After 1908, Prepeluh developed a friendly relationship with the Christian Social politician Janez Evangelist Krek, who unsuccessfully tried to persuade him to leave the Social Democratic Party and join the Slovene People's Party. Prepeluh remained in the Social Democratic Party, but in the following years he grew closer to Christianity. In 1910, he rose in defense of the "popular faith" against the prevailing Anti-Catholicism of Slovene liberals and social democrats, and criticised the prolongation of the Kulturkampf in the Slovene Lands.

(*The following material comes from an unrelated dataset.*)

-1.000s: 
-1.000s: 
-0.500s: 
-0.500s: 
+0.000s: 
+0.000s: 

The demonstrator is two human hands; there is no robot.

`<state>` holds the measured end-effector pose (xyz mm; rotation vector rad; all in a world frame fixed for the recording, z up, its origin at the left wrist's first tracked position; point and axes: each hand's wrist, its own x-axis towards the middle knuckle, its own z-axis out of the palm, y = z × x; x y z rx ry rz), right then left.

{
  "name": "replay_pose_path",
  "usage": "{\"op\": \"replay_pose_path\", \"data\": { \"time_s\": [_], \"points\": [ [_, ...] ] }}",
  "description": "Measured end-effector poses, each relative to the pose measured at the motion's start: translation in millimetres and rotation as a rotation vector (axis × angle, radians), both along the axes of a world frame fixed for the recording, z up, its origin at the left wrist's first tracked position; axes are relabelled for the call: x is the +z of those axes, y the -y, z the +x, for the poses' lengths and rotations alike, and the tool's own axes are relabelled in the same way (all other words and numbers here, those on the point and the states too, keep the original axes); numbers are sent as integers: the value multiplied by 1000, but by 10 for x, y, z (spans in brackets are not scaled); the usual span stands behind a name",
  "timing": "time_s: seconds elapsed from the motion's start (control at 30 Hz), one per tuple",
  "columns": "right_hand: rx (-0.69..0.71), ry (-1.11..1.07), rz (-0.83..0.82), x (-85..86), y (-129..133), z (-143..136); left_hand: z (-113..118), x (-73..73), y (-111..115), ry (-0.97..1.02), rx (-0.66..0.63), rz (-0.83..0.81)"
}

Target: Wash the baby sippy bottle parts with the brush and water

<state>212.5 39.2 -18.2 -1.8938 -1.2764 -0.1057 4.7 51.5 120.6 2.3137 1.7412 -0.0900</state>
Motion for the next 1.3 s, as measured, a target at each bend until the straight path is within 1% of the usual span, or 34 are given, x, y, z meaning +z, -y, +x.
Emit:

In 1917, Prepeluh became the leader of the internal opposition against the main current of the Yugoslav Social Democratic Party, which continued to put the social question before the issue of national emancipation. In 1918, with the creation of the State of Slovenes, Croats and Serbs, Prepeluh rose to the leadership of the party. He was the leader of its right wing in a sharp confrontation against the left wing, represented by Dragotin Gustinčič, Anton Štebi and Rudolf Golouh. He was in favour of collaboration with the Democratic Party and supported the social-liberal coalition government of Ljubomir Davidović.

After the Yugoslav Social Democratic Party, which was a preponderately Slovenian organization, merged with the Centrumaši and formed the Socialist Party of Yugoslavia in 1921, Prepeluh became marginalized. In 1920, he and Dragotin Lončar re-founded the journal Naši zapiski. They both opposed the centralist program of the new unified Yugoslav Socialist party, and called for a territorial autonomy of Slovenia within Yugoslavia. In 1921, he was one of the proponents of the influential Autonomist Declaration, in which the majority of the most important Slovene intellectuals voiced their support for Slovenian autonomy.

In 1924, Prepeluh and Lončar founded the Slovenian Agrarian Labour Party, which soon merged with the small Slovenian Republican Party into the Slovenian Labour Agrarian Republican Party. The party established close connections with the Croatian Peasant Party. In 1926, it merged with the Independent Agrarian Party, into the Slovenian Peasant Party, of which Prepeluh became the main ideologist.

After the party was dissolved with the establishment of the dictatorship of king Alexander I of Yugoslavia in 1929, Prepeluh retrieved from public life.

== Work ==
Prepeluh wrote many political treatises. His first major work was Občina in socializem (The Commune and Socialism, 1903), in which he articulated an autonomist vision of socialism. Influenced by Tomáš Garrigue Masaryk, he wrote the essay Problemi malega naroda (Problems of a Small Nation). In the book Idejni predhodniki današnjega socijalizma in komunizma (Ideological Precursors of Contemporary Socialism and Communism, 1925), he stressed the difference between the democratic and emancipatory versions of socialism and totalitarian Bolshevism. In Pripombe k naši prevratni dobi (Observations on Our Revolutionary Era), written shortly before his death and published posthumously in 1938, he reflected on the significance of the dissolution of the Austro-Hungarian Empire and the creation of Yugoslavia, reasserting his belief in the Yugoslav project.

He also wrote several historical works, among them Reformacija in socialni boji slovenskih kmetov (The Reformation and the Social Struggle of the Slovenian Peasants, 1908), and Kmetski pokret med Slovenci po prvi svetovni vojni (The Peasant Movement among the Slovenes after World War One, 1928).

He also translated Machiavelli's The Prince into Slovene (published as Vladar).